Monday, May 29, 2023  |


Calzaghe: Simple man, simply brilliant

Fighters Network

Joe Calzaghe had Jeff Lacy in his sights all night in one of the biggest victories in his career. Photo /

Tributes and trophies rained down on Joe Calzaghe in the twilight of his career, bestowed at a pace even faster than the fistic flurries with which he forged his unbeaten record.

Yet even the BBC Sports Personality of the Year award and an appointment from the Queen as a Commander of the British Empire could not compete with his most cherished possession.

Calzaghe’s ‘0’ – the sacred distinction that makes up boxing’s most elite society – was a factor too strong for the lure of further glories and seven-figure paydays to conquer.

The Welshman’s decision to walk away from the sport this week came with his powers and reputation at their highest point.

There will be those who take shots at Calzaghe, with some foundation. He did remain protected in Europe for much of his career and he still blames former promoter Frank Warren for taking nine years to get him a unification bout at super middleweight.

When he finally headed across the Atlantic to take on two Hall of Famers in Bernard Hopkins and Roy Jones Jr. at light heavyweight, he was facing men some years removed from their prime, although Hopkins shows little sign of slowing down as he heads toward the mid-point of his fifth decade.

Even so, there can be little disputing Calzaghe’s brilliance within the ring, with a level of hand speed and work-rate beyond comparison. Sure, he slapped at times and his hands were brittle, but his fitness levels were astonishing and he had an underrated chin.

When Jones drove a brutal forearm flush into his face in the opening round at Madison Square Garden in November, Calzaghe was badly hurt. However, the instinct to keep throwing leather never left him and he bounced back to dominate the contest.

Southpaw and unorthodox, Calzaghe was difficult for his opponents to read and he would regularly grind them down with his vast reserves of physical endurance. That stamina was sculpted by the extreme cardio formula designed by his father and career-long trainer Enzo Calzaghe, who made it his mission to see his son leave their Spartan gym wracked by agonizing spasms.

When it comes down to it, the 36-year-old’s record has a beautiful simplicity: 46 professional fights, 46 wins.

There is simplicity about the man too, which perhaps explains the manner of his retirement announcement on Thursday. There was no dramatic farewell, no emotional press conference, no last chance to soak up the attention. Just a statement bidding goodbye, and thanks for the memories.

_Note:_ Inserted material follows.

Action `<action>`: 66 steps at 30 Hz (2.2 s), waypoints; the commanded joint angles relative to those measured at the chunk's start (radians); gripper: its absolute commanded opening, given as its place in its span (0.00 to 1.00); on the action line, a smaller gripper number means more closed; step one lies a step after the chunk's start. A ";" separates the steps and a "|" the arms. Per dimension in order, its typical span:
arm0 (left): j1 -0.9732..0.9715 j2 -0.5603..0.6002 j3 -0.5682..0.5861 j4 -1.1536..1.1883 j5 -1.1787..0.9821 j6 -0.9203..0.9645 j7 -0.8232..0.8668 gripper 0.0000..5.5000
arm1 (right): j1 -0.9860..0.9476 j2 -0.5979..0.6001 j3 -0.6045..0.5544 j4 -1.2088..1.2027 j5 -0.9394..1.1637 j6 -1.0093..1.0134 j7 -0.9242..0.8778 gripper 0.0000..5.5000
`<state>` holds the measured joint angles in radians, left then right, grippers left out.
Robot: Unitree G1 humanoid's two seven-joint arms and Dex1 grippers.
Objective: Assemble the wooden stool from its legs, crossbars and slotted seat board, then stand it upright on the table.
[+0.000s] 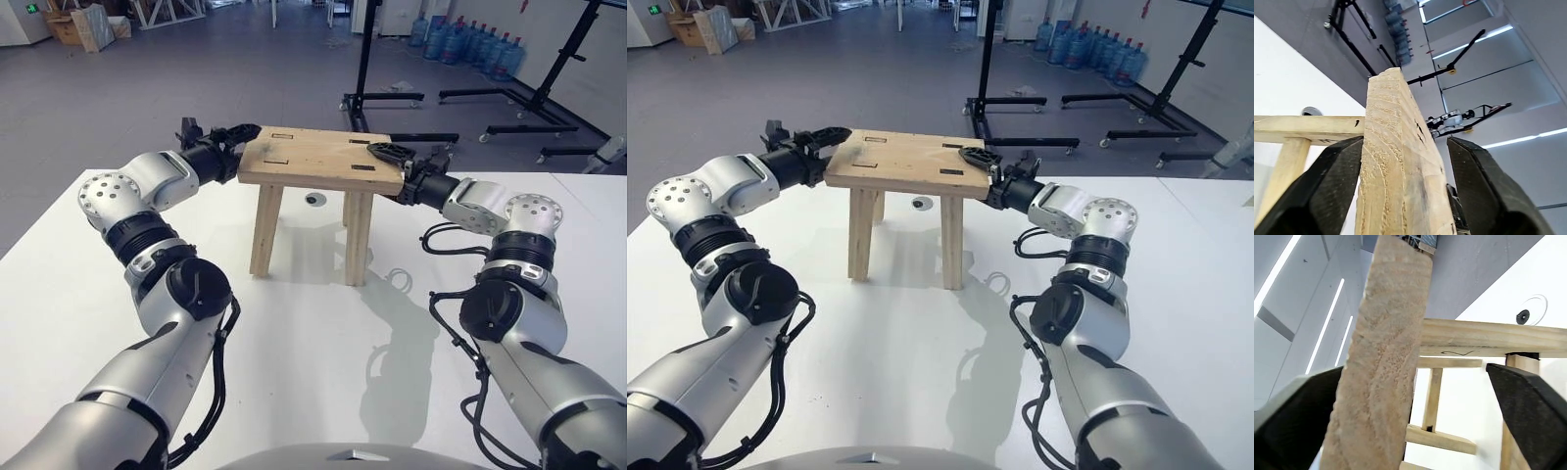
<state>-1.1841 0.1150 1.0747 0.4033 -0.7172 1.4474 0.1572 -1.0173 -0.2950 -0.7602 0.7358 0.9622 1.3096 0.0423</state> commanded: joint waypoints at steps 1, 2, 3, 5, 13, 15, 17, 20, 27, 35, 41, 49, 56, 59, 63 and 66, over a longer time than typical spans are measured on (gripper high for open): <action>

He doesn’t really like the attention, part of the reason why the boxing media took some time to warm to him. Interviews in recent months were generally restricted to promotional commitments or ‘good cause’ campaigns, such as a program designed to counter knife crime by getting youngsters involved in boxing.

Calzaghe is true to his roots, keeping his base close to home in the picturesque valleys of Wales even when he accumulated the financial resources to relocate to glitzier surroundings.

He is a superstar by performance, but not necessarily by lifestyle.

The last time Calzaghe lost a bout was in 1990, against Romanian Adrian Opreda at the European Junior Championships. As he sat disconsolate after that setback, he vowed never to taste defeat again, and he never has.

While some of his victories lost meaning as he embarked upon a long run of WBO super middleweight title defenses against unheralded opponents, the three fights that really defined his career were the last three.

He took on the outstanding Mikkel Kessler as an underdog in November of 2007, but produced a scintillating display in front of 50,000 screaming Welshmen at Cardiff’s Millennium Stadium.

Five months later it was off to Las Vegas to meet Hopkins, who had taunted him with claims he would “never lose to a white boy.” A split decision victory announced Calzaghe to the U.S. public and ticked another box on his career bucket list by winning in America.

Because of my friendship with Michael Pearlman, Calzaghe’s ghost writer for his column in the South Wales Argus newspaper, I was fortunate enough to be invited into his private celebration party after his victory over Hopkins.

It was an under-stated and classy affair, in keeping with the man. There was no bling in sight and no magnums of champagne – Calzaghe quietly sipped a beer and chatted with friends as 15 close friends and family members mingled in a room in the Strip House restaurant at Planet Hollywood.

At that point it was clear only two goals remained, and they could be ticked off simultaneously. Calzaghe had conquered in Wales and survived in Vegas – now he wanted New York and Madison Square Garden.

He didn’t want Kelly Pavlik, feeling the Ohio middleweight’s then-reputation as a legitimate pound-for-pound threat would not endure. He wanted a legend – he wanted Jones.

He got his wish, and after some showboating during a wild opening five rounds at the Garden, Calzaghe’s technical prowess and physical superiority proved far too much for the Floridian.

That night was the time when Calzaghe really said goodbye. He kept his options open for a few months to see whether any huge paydays would land in front of him, but his heart never really leaned toward a return.

Boxing bids so long to one of its finest exponents, a true great of the modern era and a man of decent and simple values.